**TASK MATERIAL:**
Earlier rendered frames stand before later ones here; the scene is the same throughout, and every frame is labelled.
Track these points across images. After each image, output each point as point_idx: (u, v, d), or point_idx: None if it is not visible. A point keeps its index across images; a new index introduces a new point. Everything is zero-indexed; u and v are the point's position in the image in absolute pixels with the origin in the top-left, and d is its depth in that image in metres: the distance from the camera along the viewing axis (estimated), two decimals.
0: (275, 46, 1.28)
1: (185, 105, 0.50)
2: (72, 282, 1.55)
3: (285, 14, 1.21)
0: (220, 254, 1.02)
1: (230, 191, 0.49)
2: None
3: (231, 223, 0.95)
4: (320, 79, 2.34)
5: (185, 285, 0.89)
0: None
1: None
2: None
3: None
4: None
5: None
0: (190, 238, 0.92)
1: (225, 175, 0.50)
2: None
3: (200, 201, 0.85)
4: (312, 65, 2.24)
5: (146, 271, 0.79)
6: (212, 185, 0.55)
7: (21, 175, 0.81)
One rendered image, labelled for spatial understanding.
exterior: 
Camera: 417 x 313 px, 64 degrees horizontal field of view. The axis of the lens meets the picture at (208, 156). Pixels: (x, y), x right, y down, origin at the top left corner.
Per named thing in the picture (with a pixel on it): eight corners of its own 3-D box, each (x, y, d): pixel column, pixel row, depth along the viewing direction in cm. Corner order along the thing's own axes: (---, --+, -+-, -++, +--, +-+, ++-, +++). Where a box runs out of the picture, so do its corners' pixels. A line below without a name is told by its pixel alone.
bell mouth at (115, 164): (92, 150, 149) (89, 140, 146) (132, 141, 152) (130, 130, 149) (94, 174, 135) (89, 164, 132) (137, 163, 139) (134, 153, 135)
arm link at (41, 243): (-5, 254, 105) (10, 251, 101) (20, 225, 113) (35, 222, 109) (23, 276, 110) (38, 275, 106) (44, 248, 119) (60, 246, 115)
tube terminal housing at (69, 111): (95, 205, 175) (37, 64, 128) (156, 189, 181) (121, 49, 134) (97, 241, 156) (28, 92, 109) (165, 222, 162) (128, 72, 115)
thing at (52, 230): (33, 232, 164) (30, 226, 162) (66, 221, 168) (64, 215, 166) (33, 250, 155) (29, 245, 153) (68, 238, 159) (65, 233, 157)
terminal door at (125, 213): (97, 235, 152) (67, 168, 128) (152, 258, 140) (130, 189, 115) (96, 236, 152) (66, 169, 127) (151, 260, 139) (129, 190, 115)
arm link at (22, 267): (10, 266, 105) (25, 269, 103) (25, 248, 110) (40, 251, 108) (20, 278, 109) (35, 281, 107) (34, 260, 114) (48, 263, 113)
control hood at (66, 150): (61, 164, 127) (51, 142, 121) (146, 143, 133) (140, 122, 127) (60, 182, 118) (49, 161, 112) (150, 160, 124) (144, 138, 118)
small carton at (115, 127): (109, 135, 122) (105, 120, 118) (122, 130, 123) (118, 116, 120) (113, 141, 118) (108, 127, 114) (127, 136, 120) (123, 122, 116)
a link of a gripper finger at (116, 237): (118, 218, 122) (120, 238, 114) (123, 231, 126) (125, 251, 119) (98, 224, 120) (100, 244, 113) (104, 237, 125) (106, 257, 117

**TASK DESCRIPTION:** When a line of the material holds the string "labelled", copy that line.

**RESULT FOR THIS EXERCISE:**
Earlier rendered frames stand before later ones here; the scene is the same throughout, and every frame is labelled.
One rendered image, labelled for spatial understanding.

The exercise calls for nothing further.